The invasion of host erythrocytes by Plasmodium falciparum is a fundamental step in its pathogenesis, relying on precisely regulated, transient interactions between parasite proteins and the host erythrocytes. Approximately 20% of eukaryotic proteins contain tandem repeat regions that majorly facilitate protein-protein interactions, with ankyrin (ANK) repeats being the most frequent, and are associated with various diseases. Despite significant advancements in understanding the importance of ANK repeats across various organisms, their roles within the phylum Apicomplexa, including P. falciparum, remain largely unexplored. This study focuses on the significance of ANK repeat proteins in P. falciparum growth and pathogenesis. Here, using in silico approaches, we deciphered the ANK repeat protein family in P. falciparum and elucidated the crystal structure of one of its members, PfANK_1. Co-immunoprecipitation assays revealed several potential interacting partners of PfANK_1, showing its involvement in the functioning of the PfClag9-PfRhopH complex. The stability and interactions of PfANK_1 within the complex were confirmed through multiple approaches, such as bio-layer interferometry (BLI), co-localization studies, and molecular dynamic simulations.

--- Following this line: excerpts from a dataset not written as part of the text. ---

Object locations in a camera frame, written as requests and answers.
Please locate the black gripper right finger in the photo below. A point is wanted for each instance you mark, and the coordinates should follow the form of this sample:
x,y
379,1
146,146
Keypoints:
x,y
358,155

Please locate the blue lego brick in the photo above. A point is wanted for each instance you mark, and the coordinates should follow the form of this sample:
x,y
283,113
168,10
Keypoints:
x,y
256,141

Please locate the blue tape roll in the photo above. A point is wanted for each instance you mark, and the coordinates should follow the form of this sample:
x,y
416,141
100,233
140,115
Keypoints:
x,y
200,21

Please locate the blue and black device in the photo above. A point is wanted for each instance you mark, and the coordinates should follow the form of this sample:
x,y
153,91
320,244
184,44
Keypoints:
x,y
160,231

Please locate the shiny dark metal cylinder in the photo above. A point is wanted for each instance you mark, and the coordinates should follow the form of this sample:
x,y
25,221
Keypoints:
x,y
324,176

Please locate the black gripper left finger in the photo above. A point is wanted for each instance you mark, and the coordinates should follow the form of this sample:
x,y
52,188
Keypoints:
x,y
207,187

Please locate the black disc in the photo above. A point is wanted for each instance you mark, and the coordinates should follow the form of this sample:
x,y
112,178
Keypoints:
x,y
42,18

Given the crucial role of the PfClag9-PfRhopH complex in erythrocyte invasion, PfANK_1 presents a promising druggable target. The structural analysis uncovered the binding interface and key interacting residues of PfANK_1 with the components of the PfClag9-PfRhopH complex. The work thus provides the first molecular and structural characterization of an ANK repeat protein in P. falciparum, offering new insights into the role of these proteins in the parasite life cycle and providing a potential platform for structure-function relationship-guided drug discovery.